Dans le système actuel, un chauffeur note sur papier la quantité de lait collectée chaque jour, et un technicien de laboratoire note la quantité de matières grasses et de protéines dans chaque échantillon. Quelqu'un doit agréger toutes les données et les agriculteurs découvrent à la fin du mois quelle était leur production et s'il y a eu des problèmes de qualité.

Programme d'adoption de plans SomaDetect à Cornell, 28 fermes laitières

Jon King, un autre co-fondateur, a travaillé pour le DFNL et a dû établir les rapports mensuels. Il s'est dit qu'il devait y avoir un meilleur moyen de collecter et de communiquer les données. Il a donc lancé Milk Moovement. Le logiciel permet à tous les joueurs d'entrer leurs données sur un appareil et de fournir les résultats à l'agriculteur chaque jour. S'il y a un problème, les agriculteurs le règlent immédiatement. Il aidera même les conducteurs à optimiser leur itinéraire, ce qui sera utile dans les grandes provinces.

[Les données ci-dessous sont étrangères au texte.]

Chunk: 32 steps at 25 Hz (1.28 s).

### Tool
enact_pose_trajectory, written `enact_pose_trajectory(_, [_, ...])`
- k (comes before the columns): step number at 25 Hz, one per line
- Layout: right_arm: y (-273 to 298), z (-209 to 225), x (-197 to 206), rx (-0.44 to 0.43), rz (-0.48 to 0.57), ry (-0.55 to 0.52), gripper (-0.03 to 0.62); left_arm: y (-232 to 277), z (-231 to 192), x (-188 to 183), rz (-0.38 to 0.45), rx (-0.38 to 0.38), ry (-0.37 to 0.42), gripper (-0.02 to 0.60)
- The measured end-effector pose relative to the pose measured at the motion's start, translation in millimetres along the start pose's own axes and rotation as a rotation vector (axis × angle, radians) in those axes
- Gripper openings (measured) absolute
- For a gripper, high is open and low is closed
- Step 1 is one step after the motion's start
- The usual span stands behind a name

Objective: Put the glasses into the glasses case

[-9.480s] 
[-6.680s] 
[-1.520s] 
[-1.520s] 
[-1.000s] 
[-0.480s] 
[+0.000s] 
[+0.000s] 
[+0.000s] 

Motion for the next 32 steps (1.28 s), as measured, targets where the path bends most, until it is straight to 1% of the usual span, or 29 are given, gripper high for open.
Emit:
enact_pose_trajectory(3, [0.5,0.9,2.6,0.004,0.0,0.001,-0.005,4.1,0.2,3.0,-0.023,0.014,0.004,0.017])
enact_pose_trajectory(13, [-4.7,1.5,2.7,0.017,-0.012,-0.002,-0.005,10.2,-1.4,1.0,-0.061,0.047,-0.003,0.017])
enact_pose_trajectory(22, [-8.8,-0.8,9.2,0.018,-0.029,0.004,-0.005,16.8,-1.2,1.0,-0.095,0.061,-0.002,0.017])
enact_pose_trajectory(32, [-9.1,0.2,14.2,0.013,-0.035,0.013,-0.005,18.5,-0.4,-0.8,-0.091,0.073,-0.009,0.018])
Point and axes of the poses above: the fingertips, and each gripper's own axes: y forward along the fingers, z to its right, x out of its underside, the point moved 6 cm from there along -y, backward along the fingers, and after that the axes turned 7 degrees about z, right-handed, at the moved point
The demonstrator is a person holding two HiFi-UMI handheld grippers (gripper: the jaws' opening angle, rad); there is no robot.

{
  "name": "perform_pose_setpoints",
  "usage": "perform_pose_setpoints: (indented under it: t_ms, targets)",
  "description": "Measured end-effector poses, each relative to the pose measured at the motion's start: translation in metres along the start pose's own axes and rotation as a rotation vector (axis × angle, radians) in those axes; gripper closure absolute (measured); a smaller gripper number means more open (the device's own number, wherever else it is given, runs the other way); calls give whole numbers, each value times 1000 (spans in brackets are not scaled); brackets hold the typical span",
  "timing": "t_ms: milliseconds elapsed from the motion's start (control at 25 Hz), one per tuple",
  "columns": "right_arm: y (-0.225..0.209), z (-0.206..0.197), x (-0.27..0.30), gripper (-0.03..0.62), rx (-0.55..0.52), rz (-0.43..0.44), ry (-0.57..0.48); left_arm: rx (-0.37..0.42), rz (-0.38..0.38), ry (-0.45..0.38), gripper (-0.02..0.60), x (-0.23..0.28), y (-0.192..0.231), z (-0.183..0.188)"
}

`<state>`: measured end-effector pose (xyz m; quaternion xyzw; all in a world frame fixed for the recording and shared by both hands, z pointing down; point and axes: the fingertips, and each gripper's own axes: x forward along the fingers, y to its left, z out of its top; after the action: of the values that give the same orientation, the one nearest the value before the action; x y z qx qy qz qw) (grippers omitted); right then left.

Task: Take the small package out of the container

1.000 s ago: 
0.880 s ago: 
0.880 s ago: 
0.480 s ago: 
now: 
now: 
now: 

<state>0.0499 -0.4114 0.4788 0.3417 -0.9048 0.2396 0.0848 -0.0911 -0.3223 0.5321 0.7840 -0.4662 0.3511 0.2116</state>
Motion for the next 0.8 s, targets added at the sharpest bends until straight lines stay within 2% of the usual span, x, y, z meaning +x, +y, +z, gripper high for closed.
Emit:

La société a récemment commencé à travailler avec le DFNL et ses 32 exploitations laitières et, jusqu'à présent, les résultats sont positifs. Forsythe, qui est originaire de Nouvelle-Écosse, travaille maintenant à partir de Volta, ayant a remporté 25 000 dollars lors du récent concours de présentation de la Volta Cohort. Il est à l'œuvre pour essayer de faire signer les offices de commercialisation des produits laitiers en Nouvelle-Écosse, au Nouveau-Brunswick et dans l'Île-du-Prince-Édouard.

Une fois qu'ils auront le Canada atlantique, l'équipe se tournera vers les plus grands prix de tous - le Québec, avec 5 500 fermes laitières et l'Ontario avec 3 700. La réussite au Québec seulement pourrait signifier 6 millions de dollars de revenus annuels pour l'entreprise.

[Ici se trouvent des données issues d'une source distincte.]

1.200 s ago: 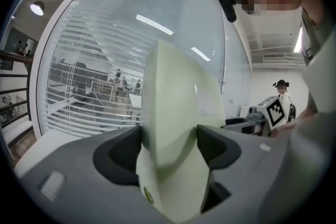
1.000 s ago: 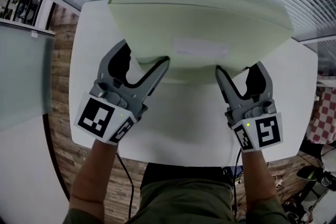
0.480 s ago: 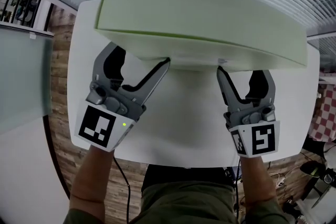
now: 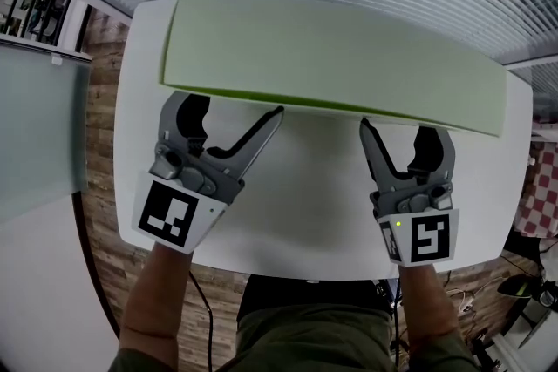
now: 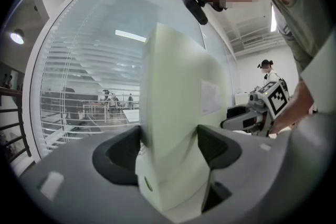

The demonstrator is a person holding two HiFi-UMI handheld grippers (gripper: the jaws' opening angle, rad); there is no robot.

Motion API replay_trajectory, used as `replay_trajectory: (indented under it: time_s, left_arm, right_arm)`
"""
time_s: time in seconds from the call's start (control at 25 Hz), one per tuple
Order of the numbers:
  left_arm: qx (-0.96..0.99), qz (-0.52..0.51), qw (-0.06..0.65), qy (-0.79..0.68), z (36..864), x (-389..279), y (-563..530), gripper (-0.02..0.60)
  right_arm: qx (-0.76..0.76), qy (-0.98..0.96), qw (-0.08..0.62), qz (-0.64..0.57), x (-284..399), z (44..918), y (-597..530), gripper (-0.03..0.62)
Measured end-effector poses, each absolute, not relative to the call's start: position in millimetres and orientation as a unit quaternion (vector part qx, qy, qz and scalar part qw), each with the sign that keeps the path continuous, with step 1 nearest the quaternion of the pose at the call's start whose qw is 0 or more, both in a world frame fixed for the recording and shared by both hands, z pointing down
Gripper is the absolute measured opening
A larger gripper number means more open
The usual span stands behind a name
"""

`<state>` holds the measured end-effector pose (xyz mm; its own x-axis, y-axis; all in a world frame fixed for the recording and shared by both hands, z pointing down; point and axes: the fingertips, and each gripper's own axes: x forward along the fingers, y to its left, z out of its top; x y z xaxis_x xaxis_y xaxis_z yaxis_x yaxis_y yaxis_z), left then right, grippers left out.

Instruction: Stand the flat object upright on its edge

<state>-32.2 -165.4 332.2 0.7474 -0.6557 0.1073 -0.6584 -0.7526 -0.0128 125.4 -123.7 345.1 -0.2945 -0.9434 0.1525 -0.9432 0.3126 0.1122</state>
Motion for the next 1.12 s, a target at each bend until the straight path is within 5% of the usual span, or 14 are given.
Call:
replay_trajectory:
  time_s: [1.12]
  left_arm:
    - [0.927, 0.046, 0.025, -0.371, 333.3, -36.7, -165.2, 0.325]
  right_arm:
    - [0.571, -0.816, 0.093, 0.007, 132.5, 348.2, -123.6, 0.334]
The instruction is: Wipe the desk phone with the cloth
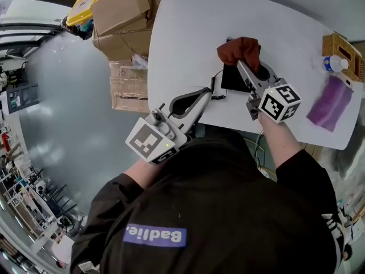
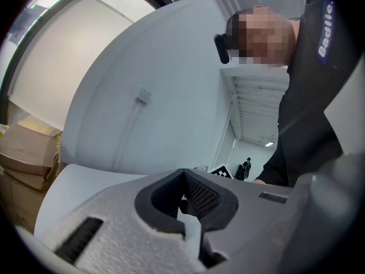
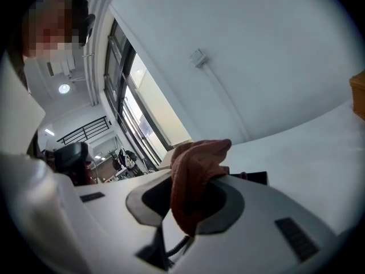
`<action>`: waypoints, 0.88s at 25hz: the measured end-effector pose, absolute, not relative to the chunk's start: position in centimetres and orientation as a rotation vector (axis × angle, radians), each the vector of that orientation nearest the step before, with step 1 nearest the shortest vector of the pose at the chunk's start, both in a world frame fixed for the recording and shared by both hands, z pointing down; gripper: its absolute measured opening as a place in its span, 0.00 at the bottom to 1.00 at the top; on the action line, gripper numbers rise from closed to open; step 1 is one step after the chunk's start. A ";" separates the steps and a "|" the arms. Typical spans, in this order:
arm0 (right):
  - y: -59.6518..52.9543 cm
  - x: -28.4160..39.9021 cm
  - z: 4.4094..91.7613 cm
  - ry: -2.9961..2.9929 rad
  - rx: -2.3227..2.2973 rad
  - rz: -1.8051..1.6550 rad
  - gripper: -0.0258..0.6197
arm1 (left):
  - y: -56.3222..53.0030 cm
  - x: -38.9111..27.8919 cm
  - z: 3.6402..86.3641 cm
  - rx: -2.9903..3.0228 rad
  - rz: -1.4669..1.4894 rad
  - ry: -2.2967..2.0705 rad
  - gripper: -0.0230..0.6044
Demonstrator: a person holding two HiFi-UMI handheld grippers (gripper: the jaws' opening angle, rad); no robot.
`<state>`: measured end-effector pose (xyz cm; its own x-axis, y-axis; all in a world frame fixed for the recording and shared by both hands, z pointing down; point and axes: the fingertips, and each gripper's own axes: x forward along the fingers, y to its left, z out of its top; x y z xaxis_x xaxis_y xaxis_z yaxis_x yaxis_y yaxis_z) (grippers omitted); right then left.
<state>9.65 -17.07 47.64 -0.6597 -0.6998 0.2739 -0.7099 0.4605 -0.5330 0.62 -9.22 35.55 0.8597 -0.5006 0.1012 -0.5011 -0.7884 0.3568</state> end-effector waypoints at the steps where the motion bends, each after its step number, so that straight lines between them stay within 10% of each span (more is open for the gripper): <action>1: -17.6 9.5 47.9 -2.670 1.289 0.985 0.18 | -9.4 0.6 35.7 2.651 0.021 -0.751 0.05; 22: -17.0 8.3 55.2 -2.457 1.227 1.047 0.18 | -10.4 -1.2 34.8 2.667 0.056 -0.821 0.05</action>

D'ici à la fin de 2020, Milk Moovement espère travailler avec les dix offices de commercialisation des produits laitiers, puis éventuellement se tourner vers des marchés internationaux spécifiques.

"Notre principale stratégie en ce moment est de nous concentrer sur d'autres pays qui opèrent également par le biais de coopératives", a déclaré M. Forsythe. "La Nouvelle-Zélande est un grand pays. La Nouvelle-Zélande sera la première étape pour nous au niveau international".

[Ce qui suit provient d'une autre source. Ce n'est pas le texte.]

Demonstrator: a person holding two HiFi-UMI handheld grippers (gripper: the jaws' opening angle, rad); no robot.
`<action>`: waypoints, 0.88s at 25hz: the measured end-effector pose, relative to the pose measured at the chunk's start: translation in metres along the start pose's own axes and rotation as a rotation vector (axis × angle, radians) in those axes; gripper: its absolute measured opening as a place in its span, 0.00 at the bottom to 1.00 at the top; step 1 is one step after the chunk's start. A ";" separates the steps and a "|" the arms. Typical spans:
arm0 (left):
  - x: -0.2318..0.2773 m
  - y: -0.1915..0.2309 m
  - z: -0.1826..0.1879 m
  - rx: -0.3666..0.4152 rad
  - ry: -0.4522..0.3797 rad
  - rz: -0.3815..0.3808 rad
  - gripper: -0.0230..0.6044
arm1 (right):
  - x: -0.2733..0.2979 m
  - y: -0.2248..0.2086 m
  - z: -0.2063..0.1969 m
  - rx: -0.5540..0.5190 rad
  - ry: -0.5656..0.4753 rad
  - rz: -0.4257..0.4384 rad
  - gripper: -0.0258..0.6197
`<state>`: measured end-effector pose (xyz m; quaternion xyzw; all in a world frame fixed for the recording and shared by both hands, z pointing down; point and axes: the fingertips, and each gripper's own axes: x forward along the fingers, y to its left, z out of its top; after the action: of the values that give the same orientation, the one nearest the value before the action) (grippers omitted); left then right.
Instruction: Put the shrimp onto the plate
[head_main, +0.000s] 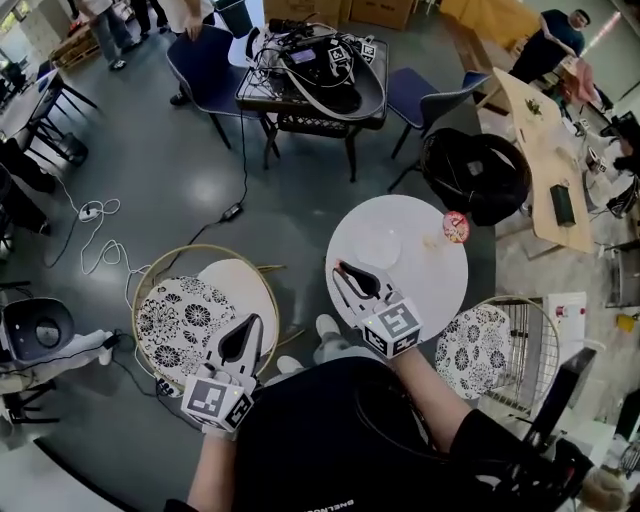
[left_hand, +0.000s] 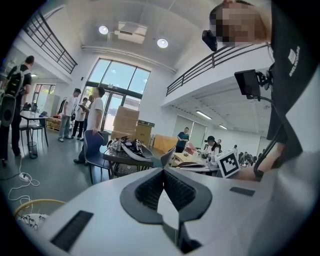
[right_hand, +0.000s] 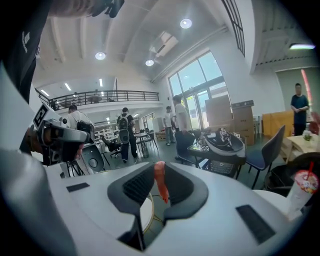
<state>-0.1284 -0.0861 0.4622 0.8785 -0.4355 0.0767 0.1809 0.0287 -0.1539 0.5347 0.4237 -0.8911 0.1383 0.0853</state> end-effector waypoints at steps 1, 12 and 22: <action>0.004 -0.001 0.000 0.002 0.004 0.000 0.04 | 0.002 -0.007 -0.006 0.001 0.012 -0.003 0.15; 0.040 -0.003 0.002 0.004 0.044 0.033 0.04 | 0.024 -0.075 -0.063 0.040 0.133 -0.046 0.15; 0.060 -0.008 -0.001 0.016 0.070 0.069 0.05 | 0.030 -0.123 -0.129 0.046 0.287 -0.106 0.15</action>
<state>-0.0858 -0.1257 0.4785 0.8611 -0.4583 0.1168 0.1863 0.1108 -0.2089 0.6861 0.4479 -0.8428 0.2132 0.2090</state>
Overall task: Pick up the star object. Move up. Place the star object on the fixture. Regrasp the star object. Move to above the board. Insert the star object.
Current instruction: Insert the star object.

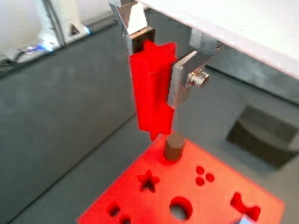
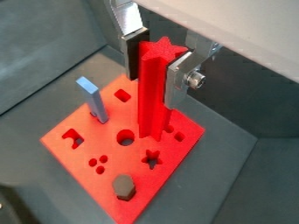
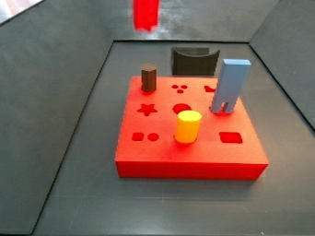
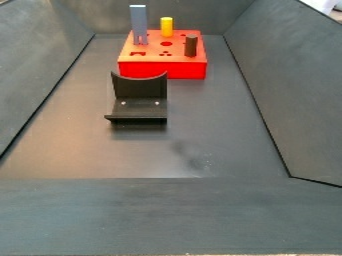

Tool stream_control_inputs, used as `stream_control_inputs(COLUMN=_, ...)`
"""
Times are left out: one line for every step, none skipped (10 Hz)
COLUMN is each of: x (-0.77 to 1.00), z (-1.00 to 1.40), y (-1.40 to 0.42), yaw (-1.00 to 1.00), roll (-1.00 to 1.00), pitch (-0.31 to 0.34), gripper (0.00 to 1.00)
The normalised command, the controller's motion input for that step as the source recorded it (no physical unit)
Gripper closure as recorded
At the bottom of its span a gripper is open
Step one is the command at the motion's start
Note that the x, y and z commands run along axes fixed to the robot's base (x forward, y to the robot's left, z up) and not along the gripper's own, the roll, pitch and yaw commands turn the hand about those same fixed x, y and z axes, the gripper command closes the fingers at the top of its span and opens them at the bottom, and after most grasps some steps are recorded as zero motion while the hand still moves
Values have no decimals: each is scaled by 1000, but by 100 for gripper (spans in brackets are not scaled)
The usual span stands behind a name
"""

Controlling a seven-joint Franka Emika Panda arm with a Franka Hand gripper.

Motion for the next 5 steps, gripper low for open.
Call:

Pour l'instant, l'entreprise se concentre sur la côte est du Canada et se lance dans ses premières phases. Elle tire un revenu annuel de 65 000 dollars de son accord avec le DFNL et espère obtenir davantage de revenus grâce à des accords dans les Maritimes. L'équipe ne collecte pas de fonds pour l'instant, mais elle ne l'exclura pas.

"Nous ne sommes pas dans un cycle de financement actuellement et nous ne savons pas quand nous allons en entamer un", a déclaré M. Forsythe. "Cela pourrait être fin 2019 ou début 2020, mais en ce qui concerne les demandes générales d'investissement, nous sommes bien sûr ouverts à ces discussions".